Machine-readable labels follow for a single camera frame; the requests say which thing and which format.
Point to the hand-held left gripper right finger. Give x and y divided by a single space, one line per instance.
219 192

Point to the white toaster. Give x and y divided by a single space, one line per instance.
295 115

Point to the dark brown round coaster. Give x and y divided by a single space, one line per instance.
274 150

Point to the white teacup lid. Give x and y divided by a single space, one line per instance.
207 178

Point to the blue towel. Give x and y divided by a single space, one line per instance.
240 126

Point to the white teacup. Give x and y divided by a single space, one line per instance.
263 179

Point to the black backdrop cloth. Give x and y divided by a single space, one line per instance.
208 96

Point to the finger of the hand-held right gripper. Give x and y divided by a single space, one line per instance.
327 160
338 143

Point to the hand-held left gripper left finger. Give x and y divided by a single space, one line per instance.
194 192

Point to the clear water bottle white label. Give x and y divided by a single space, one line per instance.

Task objective
Retype each record exactly, leaving nothing out.

Answer to this exercise
Machine-readable labels follow for a single camera frame; the requests say which thing and which format.
Point to the hand-held left gripper right finger. Give x and y divided by a single space, one line per instance.
219 192

Point to the white toaster. Give x and y divided by a single space, one line per instance.
295 115

Point to the dark brown round coaster. Give x and y divided by a single space, one line per instance.
274 150

Point to the white teacup lid. Give x and y divided by a single space, one line per instance.
207 178

Point to the blue towel. Give x and y divided by a single space, one line per instance.
240 126

Point to the white teacup. Give x and y divided by a single space, one line per instance.
263 179

Point to the black backdrop cloth. Give x and y divided by a single space, one line per instance.
208 96

Point to the finger of the hand-held right gripper. Give x and y divided by a single space, one line per instance.
327 160
338 143

Point to the hand-held left gripper left finger. Give x and y divided by a single space, one line per instance.
194 192

Point to the clear water bottle white label. Give x and y divided by a single space, one line per instance.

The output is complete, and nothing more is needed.